Monday, November 16, 2020


This book was the October choice for my book club, and I bought a second hand copy off eBay. I'm not sure I would have ever picked up this book by myself, and the first half dragged a bit for me, but I really liked it by the end. My book club is tonight (as I'm writing this) and I'm looking forward to hearing what everyone else thought about it. 

The book was published in 2007 and is set around then. Ruby is nineteen and arrives to her grandmother's house in Cairo having run away from her family home in Kent. Her mother is back home worried frantic about her, but there's a gap between Ruby and Lesley that neither of them can seem to cross. Iris, Ruby's grandmother, has lived a reclusive life in Cairo for many years. She is beginning to lose her memory, and is quite frail. She hasn't spent much time at all with Ruby before, but she agrees that Ruby can stay in Cairo with her for a while. 

Ruby rubs up against Iris' staff, Mamdooh and Auntie, who fuss over Iris to quite some degree. She also starts to explore Cairo with Ash, a boy that she really likes, who wants to become a doctor but who has to work nights in the hospital to help keep his family afloat. Ruby has had some recent sadness in her life, and is quite raw and still grieving. 

Iris has lived in Cairo for years, but before that she was a doctor in remote parts of Africa doing basic medical care and didn't spend much time at home with her husband Gordon and her child, Lesley. This led to the two of them not having much of a relationship once Lesley was an adult. Lesley in her turn has become an over protective mum and Ruby has rebelled against this.

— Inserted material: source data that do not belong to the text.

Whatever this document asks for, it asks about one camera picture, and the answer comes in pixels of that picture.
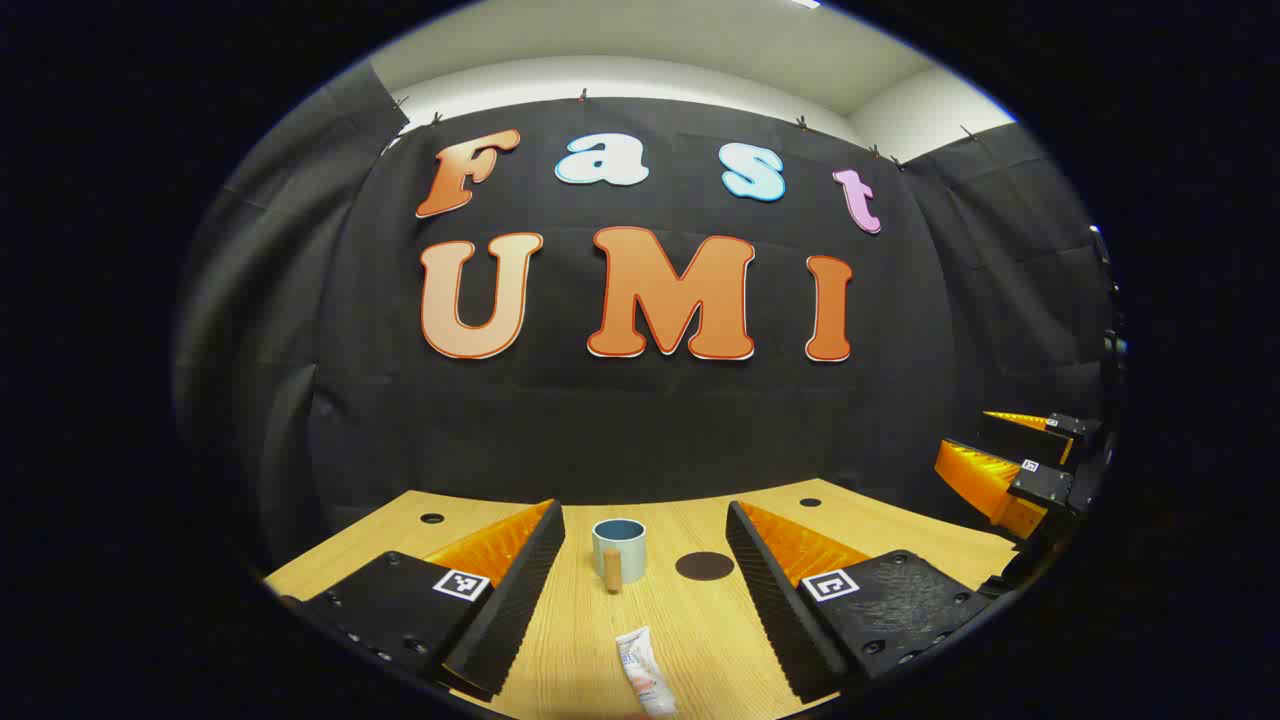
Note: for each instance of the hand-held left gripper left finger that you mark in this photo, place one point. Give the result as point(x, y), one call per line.
point(515, 620)

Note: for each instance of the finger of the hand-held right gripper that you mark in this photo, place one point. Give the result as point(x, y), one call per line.
point(1020, 437)
point(1040, 487)

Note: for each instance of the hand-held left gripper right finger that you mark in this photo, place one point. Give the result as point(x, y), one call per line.
point(775, 620)

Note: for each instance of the dark round coaster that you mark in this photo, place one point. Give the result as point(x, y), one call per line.
point(705, 566)

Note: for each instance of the white toothpaste tube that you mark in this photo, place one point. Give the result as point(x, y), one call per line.
point(642, 670)

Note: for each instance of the wooden desktop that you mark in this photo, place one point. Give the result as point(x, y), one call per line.
point(690, 620)

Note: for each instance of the black backdrop cloth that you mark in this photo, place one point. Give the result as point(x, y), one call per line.
point(640, 420)

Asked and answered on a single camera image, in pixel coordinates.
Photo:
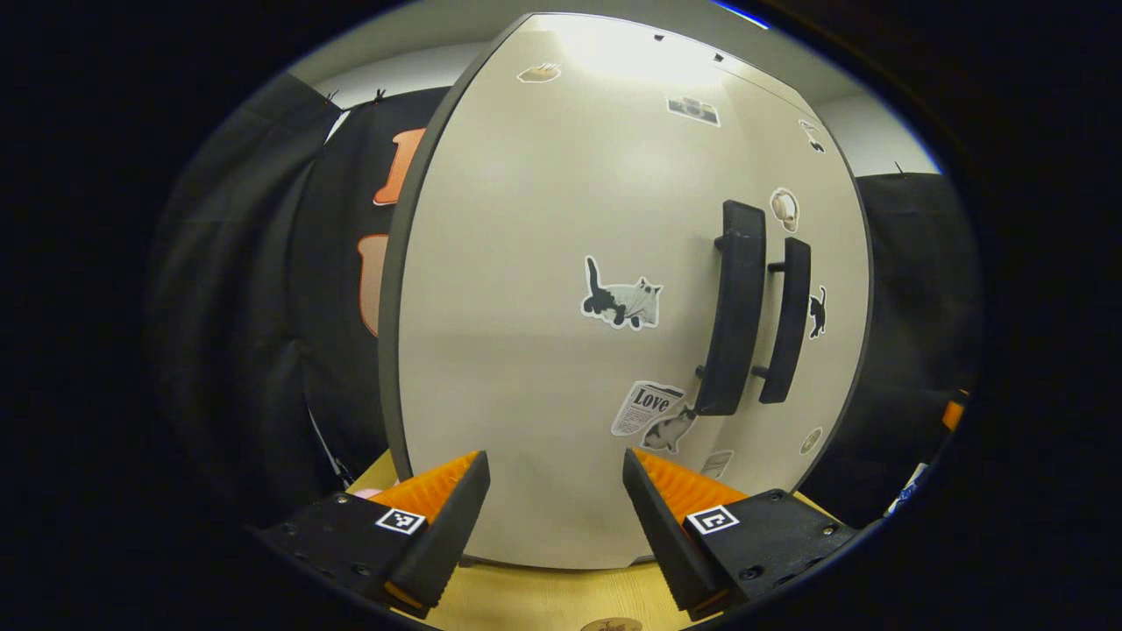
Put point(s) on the white cabinet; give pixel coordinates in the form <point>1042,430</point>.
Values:
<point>387,350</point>

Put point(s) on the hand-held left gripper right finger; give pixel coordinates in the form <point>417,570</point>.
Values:
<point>671,548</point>

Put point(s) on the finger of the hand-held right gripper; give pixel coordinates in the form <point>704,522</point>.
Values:
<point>955,412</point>

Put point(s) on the white cabinet door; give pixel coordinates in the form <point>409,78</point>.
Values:
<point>837,263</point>
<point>526,350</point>

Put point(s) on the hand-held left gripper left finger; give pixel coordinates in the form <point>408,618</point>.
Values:
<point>443,552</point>

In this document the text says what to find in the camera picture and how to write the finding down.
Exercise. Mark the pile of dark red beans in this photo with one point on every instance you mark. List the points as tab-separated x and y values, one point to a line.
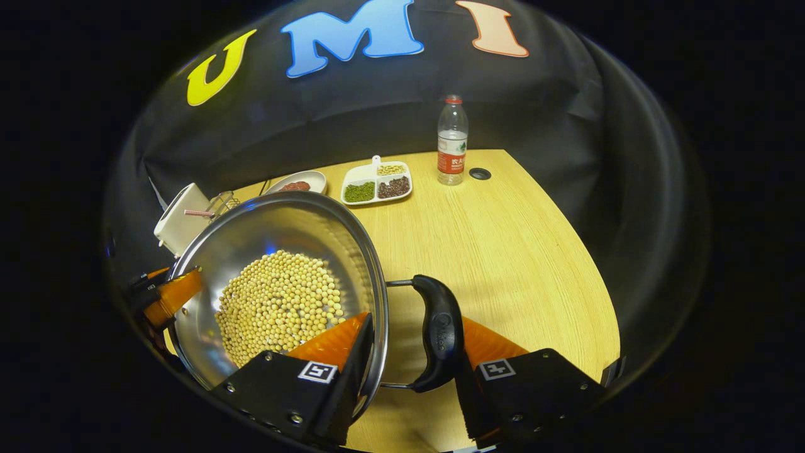
394	187

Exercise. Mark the white divided dish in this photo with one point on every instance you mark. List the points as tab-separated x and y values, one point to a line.
365	171

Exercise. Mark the brown meat slice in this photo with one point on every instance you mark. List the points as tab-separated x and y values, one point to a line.
295	186

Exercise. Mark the black table grommet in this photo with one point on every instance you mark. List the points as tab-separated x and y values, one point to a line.
480	173

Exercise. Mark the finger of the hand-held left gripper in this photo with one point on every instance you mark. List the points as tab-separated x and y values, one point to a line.
173	299
144	282

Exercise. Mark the clear plastic water bottle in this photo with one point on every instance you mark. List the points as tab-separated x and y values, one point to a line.
452	160

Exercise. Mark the pile of green mung beans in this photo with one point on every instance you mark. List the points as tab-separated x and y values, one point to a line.
360	192

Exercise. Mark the pile of yellow soybeans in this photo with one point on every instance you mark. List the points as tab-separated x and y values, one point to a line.
277	302

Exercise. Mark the white toaster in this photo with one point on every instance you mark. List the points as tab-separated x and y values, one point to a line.
182	220

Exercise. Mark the pink striped straw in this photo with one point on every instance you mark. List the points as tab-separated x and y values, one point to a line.
198	213

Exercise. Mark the small heap of pale beans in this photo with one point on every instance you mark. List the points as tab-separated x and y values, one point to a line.
391	170

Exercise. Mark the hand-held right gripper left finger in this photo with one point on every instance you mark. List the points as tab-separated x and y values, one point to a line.
295	396

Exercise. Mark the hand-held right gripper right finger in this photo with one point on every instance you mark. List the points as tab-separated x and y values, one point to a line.
534	390

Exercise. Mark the round white plate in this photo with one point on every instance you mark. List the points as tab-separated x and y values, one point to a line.
314	179

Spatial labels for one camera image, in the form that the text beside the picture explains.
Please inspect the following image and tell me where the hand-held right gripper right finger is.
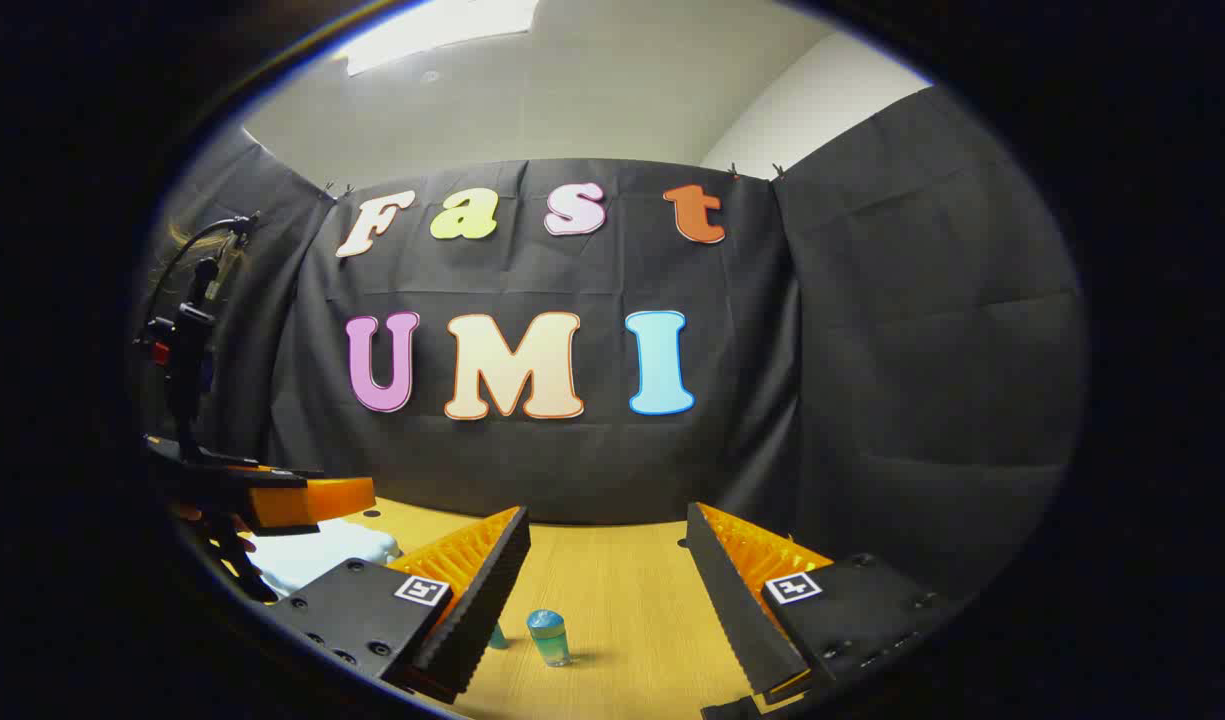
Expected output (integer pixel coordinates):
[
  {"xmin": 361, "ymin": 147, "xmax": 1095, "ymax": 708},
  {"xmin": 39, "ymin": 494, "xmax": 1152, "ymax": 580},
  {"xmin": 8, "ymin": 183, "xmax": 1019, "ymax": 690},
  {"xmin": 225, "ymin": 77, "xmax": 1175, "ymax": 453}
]
[{"xmin": 684, "ymin": 502, "xmax": 963, "ymax": 720}]

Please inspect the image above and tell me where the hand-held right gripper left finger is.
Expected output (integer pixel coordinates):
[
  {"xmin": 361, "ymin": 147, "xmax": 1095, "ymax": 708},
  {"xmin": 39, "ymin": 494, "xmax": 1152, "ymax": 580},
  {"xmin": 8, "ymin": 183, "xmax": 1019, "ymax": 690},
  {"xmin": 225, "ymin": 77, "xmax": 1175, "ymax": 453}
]
[{"xmin": 270, "ymin": 505, "xmax": 531, "ymax": 704}]

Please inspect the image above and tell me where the light blue suitcase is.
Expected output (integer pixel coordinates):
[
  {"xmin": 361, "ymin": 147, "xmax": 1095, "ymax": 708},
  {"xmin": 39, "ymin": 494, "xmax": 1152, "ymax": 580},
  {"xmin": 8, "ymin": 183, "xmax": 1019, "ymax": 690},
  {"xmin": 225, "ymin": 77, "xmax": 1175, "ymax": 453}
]
[{"xmin": 247, "ymin": 518, "xmax": 403, "ymax": 599}]

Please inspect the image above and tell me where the blue cap glass bottle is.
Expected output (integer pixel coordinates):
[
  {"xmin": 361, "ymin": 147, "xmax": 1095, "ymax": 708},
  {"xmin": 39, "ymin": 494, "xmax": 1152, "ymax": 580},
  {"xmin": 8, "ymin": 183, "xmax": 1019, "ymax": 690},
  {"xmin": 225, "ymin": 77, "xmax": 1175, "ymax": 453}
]
[{"xmin": 527, "ymin": 609, "xmax": 573, "ymax": 668}]

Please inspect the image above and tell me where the ceiling light panel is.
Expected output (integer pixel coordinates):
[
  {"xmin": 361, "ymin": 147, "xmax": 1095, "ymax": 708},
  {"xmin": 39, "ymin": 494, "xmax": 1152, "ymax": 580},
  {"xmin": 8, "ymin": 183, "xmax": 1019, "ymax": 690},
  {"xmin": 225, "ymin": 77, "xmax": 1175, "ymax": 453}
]
[{"xmin": 332, "ymin": 0, "xmax": 541, "ymax": 79}]

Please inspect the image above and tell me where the black cable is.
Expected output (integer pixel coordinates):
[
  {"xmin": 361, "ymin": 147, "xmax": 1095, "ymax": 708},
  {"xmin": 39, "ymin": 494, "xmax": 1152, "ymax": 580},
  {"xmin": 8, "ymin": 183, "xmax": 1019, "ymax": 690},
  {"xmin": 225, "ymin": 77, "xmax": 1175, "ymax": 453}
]
[{"xmin": 144, "ymin": 213, "xmax": 261, "ymax": 323}]

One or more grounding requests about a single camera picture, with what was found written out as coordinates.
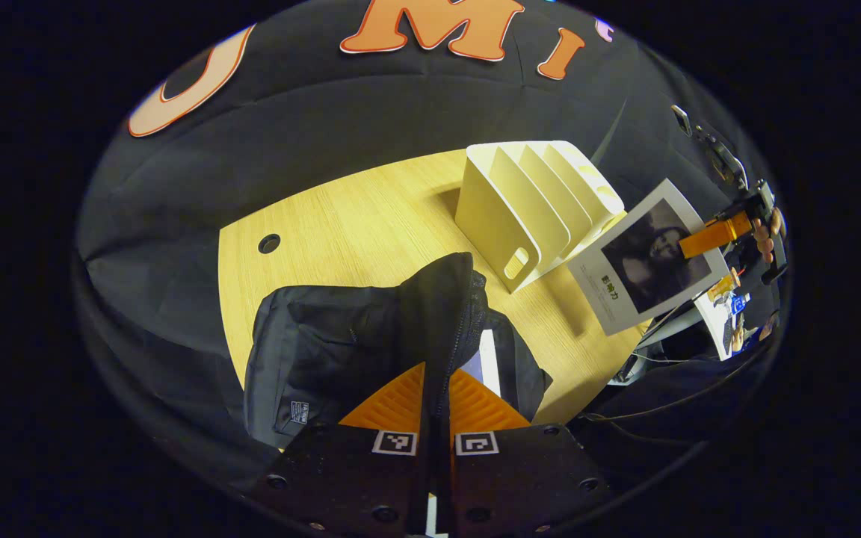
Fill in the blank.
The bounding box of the blue book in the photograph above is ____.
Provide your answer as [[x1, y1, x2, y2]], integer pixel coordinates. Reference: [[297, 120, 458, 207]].
[[460, 329, 503, 398]]

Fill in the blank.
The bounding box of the grey portrait cover book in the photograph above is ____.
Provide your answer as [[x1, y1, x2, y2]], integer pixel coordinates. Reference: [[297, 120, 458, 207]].
[[567, 178, 732, 337]]

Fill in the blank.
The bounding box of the black schoolbag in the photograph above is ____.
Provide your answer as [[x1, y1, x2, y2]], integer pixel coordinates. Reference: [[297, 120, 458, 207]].
[[244, 253, 553, 449]]

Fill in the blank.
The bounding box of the thin grey pole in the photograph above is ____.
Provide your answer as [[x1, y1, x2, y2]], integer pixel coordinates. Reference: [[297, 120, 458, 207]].
[[589, 97, 629, 167]]

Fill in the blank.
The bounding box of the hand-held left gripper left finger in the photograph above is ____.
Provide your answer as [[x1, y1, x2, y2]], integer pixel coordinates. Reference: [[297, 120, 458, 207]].
[[246, 362, 433, 538]]

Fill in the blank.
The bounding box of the white bookshelf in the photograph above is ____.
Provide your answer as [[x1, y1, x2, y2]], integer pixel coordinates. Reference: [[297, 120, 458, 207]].
[[454, 140, 627, 294]]

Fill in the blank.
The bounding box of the black cable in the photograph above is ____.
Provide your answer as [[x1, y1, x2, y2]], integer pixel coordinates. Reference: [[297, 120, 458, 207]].
[[584, 357, 762, 443]]

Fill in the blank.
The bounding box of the white printed paper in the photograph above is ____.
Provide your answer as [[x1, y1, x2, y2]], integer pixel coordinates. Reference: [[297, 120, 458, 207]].
[[694, 288, 747, 362]]

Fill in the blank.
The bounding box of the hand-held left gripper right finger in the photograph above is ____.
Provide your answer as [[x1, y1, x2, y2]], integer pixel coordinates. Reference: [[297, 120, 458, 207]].
[[438, 366, 615, 538]]

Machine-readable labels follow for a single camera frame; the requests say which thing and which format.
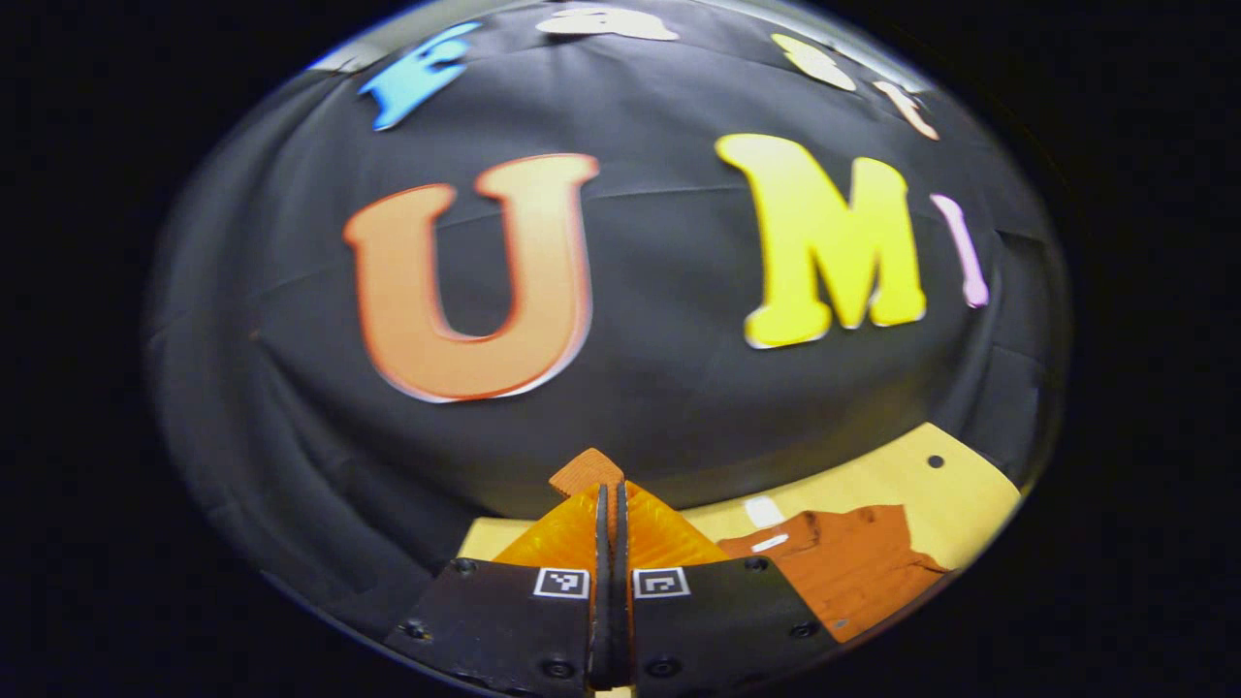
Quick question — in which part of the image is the black backdrop cloth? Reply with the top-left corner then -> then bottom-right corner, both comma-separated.
145,0 -> 1072,641

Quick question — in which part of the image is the orange knit cardigan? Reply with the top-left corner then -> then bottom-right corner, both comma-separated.
550,448 -> 951,644

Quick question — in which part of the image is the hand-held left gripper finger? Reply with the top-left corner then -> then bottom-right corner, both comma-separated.
383,483 -> 614,698
613,481 -> 840,698

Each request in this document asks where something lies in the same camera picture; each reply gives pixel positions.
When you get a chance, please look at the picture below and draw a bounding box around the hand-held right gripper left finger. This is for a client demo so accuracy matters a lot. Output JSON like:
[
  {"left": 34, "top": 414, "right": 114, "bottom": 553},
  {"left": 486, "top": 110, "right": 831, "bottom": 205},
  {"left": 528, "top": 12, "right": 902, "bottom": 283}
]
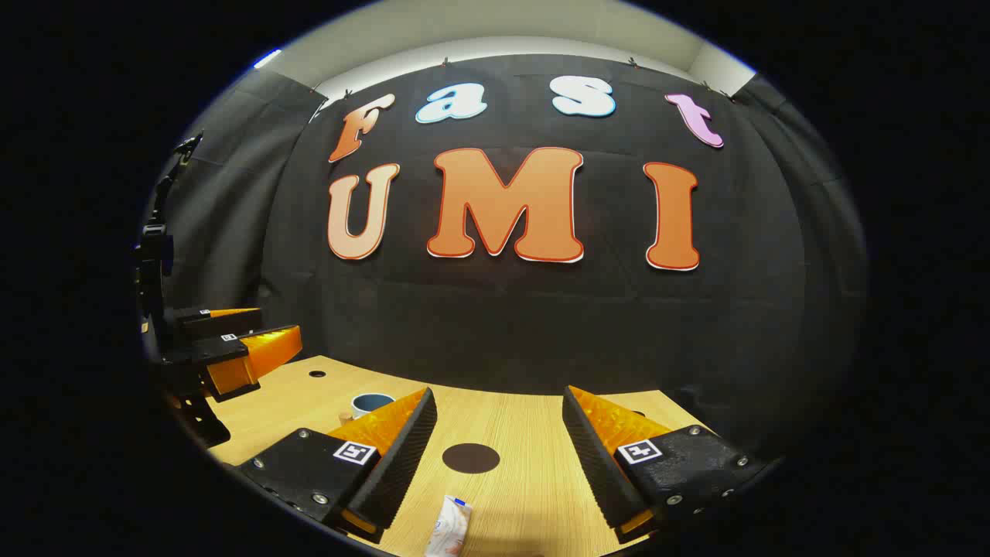
[{"left": 234, "top": 387, "right": 439, "bottom": 545}]

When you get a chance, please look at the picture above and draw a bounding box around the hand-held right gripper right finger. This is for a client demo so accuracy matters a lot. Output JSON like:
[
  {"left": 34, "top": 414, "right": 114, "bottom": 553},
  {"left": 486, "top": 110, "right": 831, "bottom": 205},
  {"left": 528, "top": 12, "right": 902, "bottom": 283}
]
[{"left": 562, "top": 385, "right": 766, "bottom": 545}]

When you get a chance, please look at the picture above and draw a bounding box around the pale blue cup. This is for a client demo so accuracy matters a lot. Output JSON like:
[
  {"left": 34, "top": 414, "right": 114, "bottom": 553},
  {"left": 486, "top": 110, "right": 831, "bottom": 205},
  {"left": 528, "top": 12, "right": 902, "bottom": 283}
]
[{"left": 338, "top": 393, "right": 397, "bottom": 426}]

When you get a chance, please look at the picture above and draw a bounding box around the dark brown round coaster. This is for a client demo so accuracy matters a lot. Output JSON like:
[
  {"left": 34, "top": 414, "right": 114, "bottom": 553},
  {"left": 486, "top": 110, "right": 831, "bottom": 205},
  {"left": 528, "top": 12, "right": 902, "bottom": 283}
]
[{"left": 442, "top": 443, "right": 501, "bottom": 474}]

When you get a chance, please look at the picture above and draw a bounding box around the white toothpaste tube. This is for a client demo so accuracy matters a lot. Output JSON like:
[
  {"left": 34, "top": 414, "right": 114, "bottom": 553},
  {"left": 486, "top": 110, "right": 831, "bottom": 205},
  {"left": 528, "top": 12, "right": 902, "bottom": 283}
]
[{"left": 424, "top": 495, "right": 473, "bottom": 557}]

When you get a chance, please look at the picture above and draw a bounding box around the wooden desktop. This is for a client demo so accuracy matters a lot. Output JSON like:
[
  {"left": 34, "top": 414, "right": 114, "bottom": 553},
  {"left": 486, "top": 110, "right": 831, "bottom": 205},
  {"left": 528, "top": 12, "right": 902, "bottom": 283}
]
[{"left": 166, "top": 354, "right": 716, "bottom": 557}]

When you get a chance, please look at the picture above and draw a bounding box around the plain black cloth panel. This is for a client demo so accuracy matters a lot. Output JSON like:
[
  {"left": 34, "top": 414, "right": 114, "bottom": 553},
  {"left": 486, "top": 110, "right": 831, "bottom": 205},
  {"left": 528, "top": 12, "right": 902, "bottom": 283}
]
[{"left": 147, "top": 70, "right": 327, "bottom": 341}]

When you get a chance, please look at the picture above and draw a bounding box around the black backdrop cloth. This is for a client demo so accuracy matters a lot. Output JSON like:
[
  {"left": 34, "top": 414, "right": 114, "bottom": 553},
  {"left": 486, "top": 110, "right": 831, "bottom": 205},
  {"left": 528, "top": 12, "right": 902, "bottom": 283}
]
[{"left": 259, "top": 53, "right": 867, "bottom": 457}]

Iris also lived in Cairo during the Second World War and it's this we see from her point of view throughout the book. She was the secretary to an officer, and she lived with an Egyptian girl, Faria, and another English girl, Sarah. Her life is a whirlwind of cocktail parties and dinner with officers who are never sure when they will head back to the desert front to fight. This makes them reckless men, and the women are tugged along for the ride.

Iris meets Captain Xan Molyneux and starts a relationship with him. The two fall in love and Iris makes many plans for their future. It's obvious that Xan didn't survive the war, and this is the great love that Iris never got over. She is back in Cairo because that's where she feels closest to him. She lives in a huge house that has become very dusty and unloved, and which belonged to a friend of Iris during the war. Iris ended up becoming friends with some medical personel during the war and that's how she ended up a doctor.  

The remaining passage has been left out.